Brian Wrobel

Profile
- Position: Quarterback

Personal information
- Born: April 4, 1982 (age 44) Stoddard, Wisconsin, U.S.
- Listed height: 6 ft 2 in (1.88 m)
- Listed weight: 197 lb (89 kg)

Career information
- High school: De Soto High School Wisconsin
- College: Winona State
- NFL draft: 2005: undrafted

Career history
- Seattle Seahawks (2005)*; Berlin Thunder (2006); Green Bay Packers (2006)*; Rhein Fire (2007);
- * Offseason or practice squad member only

= Brian Wrobel =

American football player (born 1982)

Brian Albert Wrobel (born April 4, 1982) is an American former football quarterback.
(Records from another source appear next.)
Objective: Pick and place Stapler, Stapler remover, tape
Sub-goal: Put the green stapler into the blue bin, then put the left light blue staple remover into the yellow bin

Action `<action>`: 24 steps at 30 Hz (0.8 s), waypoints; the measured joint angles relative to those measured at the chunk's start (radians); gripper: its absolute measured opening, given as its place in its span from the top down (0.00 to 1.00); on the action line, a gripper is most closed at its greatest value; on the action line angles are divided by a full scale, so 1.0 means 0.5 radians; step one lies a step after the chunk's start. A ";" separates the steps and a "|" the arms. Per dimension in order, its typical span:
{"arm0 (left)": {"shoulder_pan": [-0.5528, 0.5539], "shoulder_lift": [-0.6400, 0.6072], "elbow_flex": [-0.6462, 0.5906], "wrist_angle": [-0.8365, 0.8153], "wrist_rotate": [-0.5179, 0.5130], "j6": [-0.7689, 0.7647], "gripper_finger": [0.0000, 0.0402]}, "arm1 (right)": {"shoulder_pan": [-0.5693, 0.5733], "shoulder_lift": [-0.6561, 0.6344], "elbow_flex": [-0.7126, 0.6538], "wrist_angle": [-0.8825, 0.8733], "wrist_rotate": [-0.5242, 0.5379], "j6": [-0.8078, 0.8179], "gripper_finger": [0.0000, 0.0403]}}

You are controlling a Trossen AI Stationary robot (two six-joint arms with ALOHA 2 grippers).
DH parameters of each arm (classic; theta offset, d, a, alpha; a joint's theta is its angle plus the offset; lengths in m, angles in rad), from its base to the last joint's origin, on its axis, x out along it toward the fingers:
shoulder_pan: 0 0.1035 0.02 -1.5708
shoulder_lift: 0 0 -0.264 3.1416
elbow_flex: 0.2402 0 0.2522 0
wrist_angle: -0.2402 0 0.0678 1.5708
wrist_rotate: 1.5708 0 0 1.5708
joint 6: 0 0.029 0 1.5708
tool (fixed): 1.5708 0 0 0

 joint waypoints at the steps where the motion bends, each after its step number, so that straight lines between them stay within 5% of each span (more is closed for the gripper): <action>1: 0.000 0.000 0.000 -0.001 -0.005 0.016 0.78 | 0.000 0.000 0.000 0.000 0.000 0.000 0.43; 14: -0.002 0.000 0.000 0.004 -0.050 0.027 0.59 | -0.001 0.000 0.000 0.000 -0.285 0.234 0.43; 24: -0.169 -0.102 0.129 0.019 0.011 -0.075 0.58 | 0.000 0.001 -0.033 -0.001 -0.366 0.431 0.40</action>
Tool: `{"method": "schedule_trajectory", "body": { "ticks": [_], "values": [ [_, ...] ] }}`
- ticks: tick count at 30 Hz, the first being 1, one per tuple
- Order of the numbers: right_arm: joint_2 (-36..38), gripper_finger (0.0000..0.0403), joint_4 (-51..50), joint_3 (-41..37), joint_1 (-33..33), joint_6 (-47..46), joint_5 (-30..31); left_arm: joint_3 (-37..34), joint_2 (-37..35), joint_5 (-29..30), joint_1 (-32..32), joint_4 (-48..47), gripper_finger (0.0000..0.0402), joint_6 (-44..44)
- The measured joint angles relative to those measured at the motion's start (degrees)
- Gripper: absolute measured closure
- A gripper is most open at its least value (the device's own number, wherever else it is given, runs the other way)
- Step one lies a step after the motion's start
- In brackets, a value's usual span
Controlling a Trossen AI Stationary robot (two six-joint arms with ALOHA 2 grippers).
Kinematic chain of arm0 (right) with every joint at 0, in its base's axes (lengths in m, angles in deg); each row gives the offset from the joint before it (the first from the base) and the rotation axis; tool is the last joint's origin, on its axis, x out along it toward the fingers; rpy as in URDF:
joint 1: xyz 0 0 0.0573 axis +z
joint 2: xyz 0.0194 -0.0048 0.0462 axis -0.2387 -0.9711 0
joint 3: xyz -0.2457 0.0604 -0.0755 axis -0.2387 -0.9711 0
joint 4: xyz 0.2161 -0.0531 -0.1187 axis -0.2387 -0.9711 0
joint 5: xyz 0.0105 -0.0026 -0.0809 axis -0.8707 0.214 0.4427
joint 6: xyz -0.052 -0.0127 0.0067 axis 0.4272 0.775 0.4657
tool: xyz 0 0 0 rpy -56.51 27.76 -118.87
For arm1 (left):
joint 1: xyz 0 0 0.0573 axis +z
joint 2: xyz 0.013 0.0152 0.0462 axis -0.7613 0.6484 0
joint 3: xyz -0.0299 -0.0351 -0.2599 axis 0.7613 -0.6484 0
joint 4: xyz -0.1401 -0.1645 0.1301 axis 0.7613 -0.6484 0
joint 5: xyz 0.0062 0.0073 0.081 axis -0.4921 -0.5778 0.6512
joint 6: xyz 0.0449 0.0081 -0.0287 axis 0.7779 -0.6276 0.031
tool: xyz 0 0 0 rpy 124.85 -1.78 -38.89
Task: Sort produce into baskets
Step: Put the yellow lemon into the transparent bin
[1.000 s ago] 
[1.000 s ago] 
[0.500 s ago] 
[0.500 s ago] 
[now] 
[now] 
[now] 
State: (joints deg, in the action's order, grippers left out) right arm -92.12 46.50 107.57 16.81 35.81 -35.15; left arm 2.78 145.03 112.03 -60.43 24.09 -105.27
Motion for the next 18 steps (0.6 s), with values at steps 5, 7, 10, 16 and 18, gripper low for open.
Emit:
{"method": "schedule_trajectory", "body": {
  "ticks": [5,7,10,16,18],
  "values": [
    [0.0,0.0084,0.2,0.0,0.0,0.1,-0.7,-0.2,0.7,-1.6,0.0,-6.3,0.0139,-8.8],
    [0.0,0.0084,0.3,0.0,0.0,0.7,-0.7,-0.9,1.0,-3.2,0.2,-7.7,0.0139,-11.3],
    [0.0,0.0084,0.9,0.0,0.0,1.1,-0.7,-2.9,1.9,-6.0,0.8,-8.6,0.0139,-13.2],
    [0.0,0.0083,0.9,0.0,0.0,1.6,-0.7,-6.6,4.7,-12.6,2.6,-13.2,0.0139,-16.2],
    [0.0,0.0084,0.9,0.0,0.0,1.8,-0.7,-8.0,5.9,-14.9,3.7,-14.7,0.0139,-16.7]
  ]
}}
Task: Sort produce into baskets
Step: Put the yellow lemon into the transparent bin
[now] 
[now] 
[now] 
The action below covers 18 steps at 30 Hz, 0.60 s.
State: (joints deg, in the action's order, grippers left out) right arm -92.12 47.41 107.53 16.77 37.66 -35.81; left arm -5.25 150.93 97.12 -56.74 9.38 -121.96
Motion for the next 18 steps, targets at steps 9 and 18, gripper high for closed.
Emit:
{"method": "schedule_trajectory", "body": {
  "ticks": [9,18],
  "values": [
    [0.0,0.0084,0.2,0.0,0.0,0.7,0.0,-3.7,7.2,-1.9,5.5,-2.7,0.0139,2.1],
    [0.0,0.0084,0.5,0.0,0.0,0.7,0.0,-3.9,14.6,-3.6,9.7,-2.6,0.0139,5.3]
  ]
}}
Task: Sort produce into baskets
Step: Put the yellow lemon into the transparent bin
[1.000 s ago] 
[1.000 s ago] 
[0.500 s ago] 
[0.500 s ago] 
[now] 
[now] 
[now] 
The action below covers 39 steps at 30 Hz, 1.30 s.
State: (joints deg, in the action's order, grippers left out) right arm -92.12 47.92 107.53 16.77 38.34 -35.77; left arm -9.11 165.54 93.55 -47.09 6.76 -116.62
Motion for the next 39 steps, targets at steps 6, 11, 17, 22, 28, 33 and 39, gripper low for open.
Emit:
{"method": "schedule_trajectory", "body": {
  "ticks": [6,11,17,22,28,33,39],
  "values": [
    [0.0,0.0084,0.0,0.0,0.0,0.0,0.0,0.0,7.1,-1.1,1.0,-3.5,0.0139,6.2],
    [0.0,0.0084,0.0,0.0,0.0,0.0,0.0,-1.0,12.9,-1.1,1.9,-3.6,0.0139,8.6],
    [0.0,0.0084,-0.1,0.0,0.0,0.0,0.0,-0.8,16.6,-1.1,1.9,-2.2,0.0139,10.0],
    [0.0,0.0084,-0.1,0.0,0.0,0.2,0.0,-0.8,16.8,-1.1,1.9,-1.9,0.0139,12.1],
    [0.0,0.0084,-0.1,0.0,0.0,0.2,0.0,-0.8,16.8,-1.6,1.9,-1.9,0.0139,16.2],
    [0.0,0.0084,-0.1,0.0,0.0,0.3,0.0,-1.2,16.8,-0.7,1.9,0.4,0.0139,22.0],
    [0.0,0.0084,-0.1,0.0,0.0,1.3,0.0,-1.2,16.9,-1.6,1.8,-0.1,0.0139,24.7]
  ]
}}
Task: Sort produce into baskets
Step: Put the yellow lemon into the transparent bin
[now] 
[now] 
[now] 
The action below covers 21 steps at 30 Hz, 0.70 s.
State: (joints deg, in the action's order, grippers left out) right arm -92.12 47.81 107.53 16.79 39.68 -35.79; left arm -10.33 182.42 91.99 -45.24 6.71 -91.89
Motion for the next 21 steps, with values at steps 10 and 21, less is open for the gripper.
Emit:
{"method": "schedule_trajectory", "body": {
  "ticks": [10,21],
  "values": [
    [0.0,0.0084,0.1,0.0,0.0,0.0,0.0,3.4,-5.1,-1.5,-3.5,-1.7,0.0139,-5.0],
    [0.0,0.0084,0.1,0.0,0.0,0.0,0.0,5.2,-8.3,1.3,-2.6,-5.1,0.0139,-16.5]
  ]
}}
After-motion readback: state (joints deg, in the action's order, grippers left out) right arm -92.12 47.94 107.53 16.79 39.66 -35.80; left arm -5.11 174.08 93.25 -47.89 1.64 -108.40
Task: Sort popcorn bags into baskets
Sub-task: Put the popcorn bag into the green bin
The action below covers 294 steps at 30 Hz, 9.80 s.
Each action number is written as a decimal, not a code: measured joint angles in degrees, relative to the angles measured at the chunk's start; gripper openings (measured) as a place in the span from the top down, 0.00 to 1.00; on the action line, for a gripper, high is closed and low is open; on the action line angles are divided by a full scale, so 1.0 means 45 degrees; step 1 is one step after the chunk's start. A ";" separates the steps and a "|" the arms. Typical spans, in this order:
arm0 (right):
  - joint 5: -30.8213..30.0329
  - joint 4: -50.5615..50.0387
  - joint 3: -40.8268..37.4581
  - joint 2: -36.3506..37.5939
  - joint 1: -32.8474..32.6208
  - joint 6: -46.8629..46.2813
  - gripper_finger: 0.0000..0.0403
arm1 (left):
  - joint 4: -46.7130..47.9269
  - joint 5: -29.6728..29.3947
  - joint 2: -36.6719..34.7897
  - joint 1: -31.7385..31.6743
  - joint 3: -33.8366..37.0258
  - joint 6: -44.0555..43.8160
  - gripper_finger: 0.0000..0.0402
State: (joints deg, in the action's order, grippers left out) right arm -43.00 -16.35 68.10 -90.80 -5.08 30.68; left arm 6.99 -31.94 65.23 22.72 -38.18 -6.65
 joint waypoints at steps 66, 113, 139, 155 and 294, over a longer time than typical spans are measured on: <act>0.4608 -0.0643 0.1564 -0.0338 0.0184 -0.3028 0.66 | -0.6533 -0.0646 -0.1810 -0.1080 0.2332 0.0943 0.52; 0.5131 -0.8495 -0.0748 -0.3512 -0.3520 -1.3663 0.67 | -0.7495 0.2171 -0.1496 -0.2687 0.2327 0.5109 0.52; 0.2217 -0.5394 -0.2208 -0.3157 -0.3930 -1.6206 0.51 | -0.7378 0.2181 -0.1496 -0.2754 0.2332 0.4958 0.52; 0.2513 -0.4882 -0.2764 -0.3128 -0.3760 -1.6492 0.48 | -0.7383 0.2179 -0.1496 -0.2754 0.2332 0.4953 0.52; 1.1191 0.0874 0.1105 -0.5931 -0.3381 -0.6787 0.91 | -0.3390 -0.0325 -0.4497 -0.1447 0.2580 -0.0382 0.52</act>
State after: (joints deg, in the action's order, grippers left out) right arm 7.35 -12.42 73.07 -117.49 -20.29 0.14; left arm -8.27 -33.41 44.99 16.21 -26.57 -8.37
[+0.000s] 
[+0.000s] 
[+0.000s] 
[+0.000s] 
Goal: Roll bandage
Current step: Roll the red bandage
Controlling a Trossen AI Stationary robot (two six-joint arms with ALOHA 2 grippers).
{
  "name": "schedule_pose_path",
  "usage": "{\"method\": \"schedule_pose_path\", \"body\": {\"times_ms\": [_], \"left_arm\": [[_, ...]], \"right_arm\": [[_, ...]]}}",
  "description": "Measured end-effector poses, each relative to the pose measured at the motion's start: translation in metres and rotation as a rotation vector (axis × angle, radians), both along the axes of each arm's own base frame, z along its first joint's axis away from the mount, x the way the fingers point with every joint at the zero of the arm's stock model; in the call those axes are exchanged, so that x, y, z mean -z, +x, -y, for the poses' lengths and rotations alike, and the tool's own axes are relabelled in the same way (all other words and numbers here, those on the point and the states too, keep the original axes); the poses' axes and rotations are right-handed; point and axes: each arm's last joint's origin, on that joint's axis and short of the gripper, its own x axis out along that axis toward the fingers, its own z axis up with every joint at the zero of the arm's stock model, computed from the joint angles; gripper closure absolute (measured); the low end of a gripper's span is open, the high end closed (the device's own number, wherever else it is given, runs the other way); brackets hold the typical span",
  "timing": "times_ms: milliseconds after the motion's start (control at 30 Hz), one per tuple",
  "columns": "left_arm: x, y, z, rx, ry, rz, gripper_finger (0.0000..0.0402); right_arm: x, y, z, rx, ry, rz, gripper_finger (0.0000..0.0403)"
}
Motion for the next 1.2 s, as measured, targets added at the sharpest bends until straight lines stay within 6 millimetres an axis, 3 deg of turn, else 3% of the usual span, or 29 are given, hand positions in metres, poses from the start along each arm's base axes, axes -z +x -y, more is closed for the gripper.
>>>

He was signed by the Seattle Seahawks as an undrafted free agent in 2005. Wrobel was also a member of the Berlin Thunder, Green Bay Packers and Rhein Fire. He played college football at Winona State.

==Early life==
Wrobel was a three-sport letterwinner at DeSoto High School, where he played football, basketball and baseball. In 2001, Wrobel went on to play football at Winona State, where he would become one of the university's top players for career touchdowns, pass attempts, passing yards and total offences.

==Professional career==
===Seattle Seahawks===
Wrobel was not drafted and was signed as an undrafted free agent with the Seattle Seahawks.

===Green Bay Packers===
Wrobel was signed by the Green Bay Packers on January 1, 2006. He was released by the Packers on August 29, 2006. Wrobel never played in an NFL game.

====Berlin Thunder====
Wrobel was allocated to the Berlin Thunder for the 2006 NFL Europa season. In a reserve role, he completed 28 of 60 passes for 293 yards and one touchdown and also rushed 16 times for 42 yards and a touchdown.

==Coaching career==
In 2009, Wrobel was named a quarterback coach at the University of Wisconsin La Crosse.

In 2025, Wrobel was named to the Winona State Athletics Hall of Fame.